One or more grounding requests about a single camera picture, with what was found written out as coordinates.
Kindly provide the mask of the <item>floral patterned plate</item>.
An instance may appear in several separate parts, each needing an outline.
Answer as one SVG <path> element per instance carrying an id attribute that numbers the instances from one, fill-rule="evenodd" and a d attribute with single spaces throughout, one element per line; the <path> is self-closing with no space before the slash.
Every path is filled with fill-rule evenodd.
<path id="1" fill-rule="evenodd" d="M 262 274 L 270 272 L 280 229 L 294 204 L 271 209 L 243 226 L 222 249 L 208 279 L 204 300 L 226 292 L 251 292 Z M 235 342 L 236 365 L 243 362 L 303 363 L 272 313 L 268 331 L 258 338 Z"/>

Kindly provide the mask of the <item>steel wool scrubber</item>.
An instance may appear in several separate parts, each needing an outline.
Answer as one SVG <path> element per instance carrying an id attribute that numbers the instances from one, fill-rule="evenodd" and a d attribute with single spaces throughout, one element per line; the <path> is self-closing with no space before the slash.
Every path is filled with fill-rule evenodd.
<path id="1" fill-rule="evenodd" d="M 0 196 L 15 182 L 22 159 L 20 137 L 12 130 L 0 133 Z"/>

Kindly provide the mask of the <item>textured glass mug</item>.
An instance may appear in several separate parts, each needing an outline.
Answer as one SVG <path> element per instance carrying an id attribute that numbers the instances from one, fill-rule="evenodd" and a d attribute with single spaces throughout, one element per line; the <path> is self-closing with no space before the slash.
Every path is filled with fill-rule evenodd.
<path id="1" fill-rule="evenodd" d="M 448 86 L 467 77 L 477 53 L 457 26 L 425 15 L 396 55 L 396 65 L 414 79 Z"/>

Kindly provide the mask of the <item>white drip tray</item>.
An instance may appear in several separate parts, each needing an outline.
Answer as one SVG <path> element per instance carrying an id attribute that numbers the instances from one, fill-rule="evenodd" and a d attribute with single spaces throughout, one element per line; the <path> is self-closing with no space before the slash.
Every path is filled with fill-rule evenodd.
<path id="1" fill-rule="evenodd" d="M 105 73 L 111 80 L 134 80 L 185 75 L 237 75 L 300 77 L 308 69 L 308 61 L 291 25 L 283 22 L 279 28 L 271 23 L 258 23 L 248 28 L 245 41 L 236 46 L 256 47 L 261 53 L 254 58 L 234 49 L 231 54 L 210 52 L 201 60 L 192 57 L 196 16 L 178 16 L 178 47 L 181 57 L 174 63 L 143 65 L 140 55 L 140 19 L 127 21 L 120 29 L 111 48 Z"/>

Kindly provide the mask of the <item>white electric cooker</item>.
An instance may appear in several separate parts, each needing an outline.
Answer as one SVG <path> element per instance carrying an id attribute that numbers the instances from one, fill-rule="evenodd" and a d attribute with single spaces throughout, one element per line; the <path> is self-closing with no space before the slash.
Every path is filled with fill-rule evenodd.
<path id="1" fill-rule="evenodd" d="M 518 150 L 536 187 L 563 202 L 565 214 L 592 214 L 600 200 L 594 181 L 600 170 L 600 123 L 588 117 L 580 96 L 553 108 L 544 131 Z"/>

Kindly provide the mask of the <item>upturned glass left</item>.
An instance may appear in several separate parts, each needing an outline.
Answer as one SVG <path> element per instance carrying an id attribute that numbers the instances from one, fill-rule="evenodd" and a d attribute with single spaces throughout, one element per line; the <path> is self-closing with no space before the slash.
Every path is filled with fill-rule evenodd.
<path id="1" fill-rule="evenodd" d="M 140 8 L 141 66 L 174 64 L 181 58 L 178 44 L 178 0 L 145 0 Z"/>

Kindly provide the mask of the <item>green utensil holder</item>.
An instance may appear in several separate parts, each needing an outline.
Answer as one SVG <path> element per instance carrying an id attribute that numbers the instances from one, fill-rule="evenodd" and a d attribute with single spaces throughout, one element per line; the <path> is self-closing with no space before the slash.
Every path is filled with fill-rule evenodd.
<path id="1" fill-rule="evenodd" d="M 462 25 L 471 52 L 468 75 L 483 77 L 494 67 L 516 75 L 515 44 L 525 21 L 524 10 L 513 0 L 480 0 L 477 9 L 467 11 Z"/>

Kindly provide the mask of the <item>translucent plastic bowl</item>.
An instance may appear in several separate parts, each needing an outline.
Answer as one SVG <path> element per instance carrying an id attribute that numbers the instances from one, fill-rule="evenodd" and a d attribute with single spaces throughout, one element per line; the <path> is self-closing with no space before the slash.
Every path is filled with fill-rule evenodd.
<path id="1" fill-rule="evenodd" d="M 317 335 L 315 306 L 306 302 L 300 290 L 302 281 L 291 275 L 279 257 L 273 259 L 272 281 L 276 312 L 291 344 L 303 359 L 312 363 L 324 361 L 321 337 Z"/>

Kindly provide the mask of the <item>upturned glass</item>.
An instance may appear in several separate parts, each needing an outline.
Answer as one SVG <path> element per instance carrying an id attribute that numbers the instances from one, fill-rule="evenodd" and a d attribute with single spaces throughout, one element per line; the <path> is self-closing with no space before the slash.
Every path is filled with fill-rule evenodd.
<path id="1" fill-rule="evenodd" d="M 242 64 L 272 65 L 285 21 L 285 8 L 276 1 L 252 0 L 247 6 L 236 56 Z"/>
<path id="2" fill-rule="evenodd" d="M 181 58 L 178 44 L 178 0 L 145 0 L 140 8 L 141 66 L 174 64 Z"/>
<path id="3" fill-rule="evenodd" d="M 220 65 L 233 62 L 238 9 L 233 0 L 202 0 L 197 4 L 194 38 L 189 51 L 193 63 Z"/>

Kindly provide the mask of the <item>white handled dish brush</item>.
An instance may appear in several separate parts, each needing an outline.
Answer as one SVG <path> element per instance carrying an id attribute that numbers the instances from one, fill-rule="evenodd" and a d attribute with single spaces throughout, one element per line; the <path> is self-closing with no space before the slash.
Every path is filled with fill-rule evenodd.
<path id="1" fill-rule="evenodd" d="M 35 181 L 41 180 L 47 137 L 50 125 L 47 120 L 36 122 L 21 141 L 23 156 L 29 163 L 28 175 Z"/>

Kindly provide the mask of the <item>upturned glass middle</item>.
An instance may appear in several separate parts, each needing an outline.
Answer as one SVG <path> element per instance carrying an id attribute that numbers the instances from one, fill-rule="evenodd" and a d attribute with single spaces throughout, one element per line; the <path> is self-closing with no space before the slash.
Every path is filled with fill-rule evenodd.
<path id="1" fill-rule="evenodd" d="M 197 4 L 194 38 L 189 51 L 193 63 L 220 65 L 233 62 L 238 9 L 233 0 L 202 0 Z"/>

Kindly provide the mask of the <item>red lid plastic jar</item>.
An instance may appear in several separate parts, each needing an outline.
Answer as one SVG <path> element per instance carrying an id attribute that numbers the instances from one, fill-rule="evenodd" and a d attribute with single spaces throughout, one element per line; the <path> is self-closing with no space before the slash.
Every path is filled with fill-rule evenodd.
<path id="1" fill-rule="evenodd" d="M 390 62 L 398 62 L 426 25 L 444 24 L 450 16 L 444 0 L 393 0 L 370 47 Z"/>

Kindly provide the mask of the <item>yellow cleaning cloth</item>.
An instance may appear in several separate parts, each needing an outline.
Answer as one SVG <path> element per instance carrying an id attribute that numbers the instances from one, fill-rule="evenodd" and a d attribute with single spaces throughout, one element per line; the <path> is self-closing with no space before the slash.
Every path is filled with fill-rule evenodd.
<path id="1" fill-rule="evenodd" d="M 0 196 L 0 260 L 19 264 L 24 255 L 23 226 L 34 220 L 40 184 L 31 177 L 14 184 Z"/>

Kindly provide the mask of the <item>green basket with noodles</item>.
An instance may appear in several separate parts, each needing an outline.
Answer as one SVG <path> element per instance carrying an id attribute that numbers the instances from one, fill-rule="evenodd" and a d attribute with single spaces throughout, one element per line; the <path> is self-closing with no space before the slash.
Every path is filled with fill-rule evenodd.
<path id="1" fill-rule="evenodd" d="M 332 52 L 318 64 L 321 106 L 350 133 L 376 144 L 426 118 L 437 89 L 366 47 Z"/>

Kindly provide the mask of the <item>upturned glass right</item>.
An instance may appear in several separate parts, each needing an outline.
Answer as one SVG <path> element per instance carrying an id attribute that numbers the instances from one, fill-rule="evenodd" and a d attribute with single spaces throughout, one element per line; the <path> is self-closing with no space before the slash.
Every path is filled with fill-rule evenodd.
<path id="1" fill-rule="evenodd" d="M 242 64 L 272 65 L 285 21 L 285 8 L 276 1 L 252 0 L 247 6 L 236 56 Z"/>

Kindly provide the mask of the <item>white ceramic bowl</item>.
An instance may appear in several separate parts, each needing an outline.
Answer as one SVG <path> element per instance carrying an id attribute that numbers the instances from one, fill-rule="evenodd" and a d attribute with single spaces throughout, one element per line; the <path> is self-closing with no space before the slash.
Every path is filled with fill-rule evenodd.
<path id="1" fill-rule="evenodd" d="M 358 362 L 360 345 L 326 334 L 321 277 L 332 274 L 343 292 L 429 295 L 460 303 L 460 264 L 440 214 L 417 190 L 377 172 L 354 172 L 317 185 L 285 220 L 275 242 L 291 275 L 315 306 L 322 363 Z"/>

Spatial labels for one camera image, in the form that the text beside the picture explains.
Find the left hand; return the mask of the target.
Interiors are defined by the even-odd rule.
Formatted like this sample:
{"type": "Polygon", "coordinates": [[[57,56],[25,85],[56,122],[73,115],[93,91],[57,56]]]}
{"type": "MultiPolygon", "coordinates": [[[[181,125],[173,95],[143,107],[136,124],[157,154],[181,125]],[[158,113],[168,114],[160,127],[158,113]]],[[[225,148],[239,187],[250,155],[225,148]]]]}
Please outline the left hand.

> _Required work_
Your answer should be a single number: the count of lines in the entries that contain the word "type".

> _Task response_
2